Kendini yüce güce teslim et kutulursun. Bu mavalları ancak moronlar yutar. Yüce güç filan yok. Dünyaya iyice bak ve bana bu gücün nerede olduğunu söyle. Ben göremiyorum. Sen varsın, ben varım, ötekiler var. Hayatta kalabilmek için elinden geleni yapan bir avuç zavallı piç.
Kahkahasının tuhaf, kesik ve kuvvetli bir ritmi vardı, konuşmakla gülmek arası bir şeydi, gırtlağından bir dizi kısa, mekanik bir titreşim olarak çıkıyordu: ha ha ha, ha ha ha, ha ha ha.

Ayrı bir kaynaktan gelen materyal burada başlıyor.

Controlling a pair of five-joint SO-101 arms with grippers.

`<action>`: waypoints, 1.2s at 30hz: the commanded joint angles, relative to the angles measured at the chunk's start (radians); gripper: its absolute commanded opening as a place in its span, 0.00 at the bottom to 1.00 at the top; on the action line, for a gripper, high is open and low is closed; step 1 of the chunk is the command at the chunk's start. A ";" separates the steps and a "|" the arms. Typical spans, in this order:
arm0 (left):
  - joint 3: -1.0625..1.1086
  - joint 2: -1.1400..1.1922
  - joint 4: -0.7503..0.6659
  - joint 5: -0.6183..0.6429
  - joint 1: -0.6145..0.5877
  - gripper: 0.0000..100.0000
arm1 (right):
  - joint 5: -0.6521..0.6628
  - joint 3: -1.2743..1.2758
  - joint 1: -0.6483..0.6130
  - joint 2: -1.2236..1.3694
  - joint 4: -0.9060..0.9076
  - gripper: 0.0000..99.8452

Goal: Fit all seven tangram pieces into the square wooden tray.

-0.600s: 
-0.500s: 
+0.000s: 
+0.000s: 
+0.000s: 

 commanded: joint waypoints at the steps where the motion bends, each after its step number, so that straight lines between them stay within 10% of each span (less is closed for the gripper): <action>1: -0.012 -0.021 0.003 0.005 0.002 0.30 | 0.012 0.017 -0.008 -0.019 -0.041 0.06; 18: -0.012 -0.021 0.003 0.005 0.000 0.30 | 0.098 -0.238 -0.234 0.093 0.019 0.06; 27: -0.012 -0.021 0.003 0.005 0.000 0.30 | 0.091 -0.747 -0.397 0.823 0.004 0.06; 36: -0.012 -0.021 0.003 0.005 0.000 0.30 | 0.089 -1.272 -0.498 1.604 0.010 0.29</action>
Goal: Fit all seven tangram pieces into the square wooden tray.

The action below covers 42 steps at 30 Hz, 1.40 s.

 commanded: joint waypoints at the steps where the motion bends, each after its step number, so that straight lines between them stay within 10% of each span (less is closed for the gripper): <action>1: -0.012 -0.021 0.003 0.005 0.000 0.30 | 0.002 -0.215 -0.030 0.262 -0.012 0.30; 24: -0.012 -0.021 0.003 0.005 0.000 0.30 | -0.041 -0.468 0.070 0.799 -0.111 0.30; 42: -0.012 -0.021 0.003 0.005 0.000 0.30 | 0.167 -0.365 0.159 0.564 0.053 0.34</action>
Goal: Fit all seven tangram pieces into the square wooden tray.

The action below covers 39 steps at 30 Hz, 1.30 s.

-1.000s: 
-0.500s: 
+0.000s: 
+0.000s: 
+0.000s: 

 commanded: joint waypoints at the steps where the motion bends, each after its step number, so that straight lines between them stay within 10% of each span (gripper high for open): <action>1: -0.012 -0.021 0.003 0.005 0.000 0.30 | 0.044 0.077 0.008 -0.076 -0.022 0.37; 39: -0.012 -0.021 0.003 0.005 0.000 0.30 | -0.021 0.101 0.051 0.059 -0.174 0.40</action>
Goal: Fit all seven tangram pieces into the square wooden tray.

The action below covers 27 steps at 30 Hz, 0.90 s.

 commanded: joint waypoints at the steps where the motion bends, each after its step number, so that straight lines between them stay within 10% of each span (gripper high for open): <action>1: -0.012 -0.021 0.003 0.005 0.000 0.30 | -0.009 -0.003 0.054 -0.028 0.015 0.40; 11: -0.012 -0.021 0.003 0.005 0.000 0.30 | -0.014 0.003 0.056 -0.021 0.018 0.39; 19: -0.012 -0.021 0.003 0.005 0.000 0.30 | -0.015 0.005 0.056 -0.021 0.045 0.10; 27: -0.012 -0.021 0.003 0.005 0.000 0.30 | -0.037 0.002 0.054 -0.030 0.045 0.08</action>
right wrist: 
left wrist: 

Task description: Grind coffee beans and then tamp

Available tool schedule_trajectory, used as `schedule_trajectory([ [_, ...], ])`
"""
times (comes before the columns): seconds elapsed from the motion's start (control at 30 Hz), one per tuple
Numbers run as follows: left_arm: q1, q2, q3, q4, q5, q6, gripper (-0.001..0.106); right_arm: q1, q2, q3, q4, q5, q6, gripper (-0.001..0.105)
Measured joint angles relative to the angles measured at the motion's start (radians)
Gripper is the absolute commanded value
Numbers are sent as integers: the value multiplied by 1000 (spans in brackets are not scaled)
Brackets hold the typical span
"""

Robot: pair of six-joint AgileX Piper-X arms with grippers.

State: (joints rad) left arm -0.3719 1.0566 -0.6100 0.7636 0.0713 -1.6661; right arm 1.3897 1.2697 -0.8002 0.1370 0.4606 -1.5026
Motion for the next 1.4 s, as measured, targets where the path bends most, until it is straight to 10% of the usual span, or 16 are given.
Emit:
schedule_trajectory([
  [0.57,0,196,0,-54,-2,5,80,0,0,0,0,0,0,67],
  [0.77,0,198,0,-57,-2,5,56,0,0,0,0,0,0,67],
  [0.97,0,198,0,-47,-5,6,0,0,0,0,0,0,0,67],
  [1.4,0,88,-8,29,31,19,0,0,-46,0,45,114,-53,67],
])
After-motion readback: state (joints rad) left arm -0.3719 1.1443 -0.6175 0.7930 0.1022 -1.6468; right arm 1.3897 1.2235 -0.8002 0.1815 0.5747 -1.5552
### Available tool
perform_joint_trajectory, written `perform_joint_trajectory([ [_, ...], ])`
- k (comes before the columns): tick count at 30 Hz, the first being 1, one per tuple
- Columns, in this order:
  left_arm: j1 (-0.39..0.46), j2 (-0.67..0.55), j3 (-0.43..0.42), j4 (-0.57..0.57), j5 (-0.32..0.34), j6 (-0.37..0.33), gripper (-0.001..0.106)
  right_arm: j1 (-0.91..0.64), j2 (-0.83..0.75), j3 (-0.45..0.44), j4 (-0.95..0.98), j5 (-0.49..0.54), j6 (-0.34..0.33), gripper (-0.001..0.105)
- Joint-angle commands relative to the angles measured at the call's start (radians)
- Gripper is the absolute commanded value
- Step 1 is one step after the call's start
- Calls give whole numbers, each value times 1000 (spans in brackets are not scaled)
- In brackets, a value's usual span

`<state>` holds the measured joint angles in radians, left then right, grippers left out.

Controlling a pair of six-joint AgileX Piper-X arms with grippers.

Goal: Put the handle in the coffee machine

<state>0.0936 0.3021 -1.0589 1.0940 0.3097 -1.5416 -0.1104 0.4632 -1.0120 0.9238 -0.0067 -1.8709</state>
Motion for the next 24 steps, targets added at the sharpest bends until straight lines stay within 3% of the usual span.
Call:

‘Burası berbat bir yer,’ dedi. ‘Toplantılara katılmaktan ve kendimizden söz etmekten başka bir şey yapmıyoruz. Yani çok sıkıcı bir şey. Sanki bu siktiri boktan heriflerin çocukluklarının ne kadar berbat geçtiğine, doğru yoldan nasıl ayrıldıklarına ve Şeytan’ın tuzağına düştüklerine ilişkin saçma hikayelerini dinlemek istiyormuşum gibi.’
Sözcüklerin öldürebileceğini keşfetti. Sözcükler gerçeği değiştirebilirdi, bu yüzden onlar, kendilerini her şeyden çok seven bir adama teslim edilmeyecek kadar tehlikeliydiler.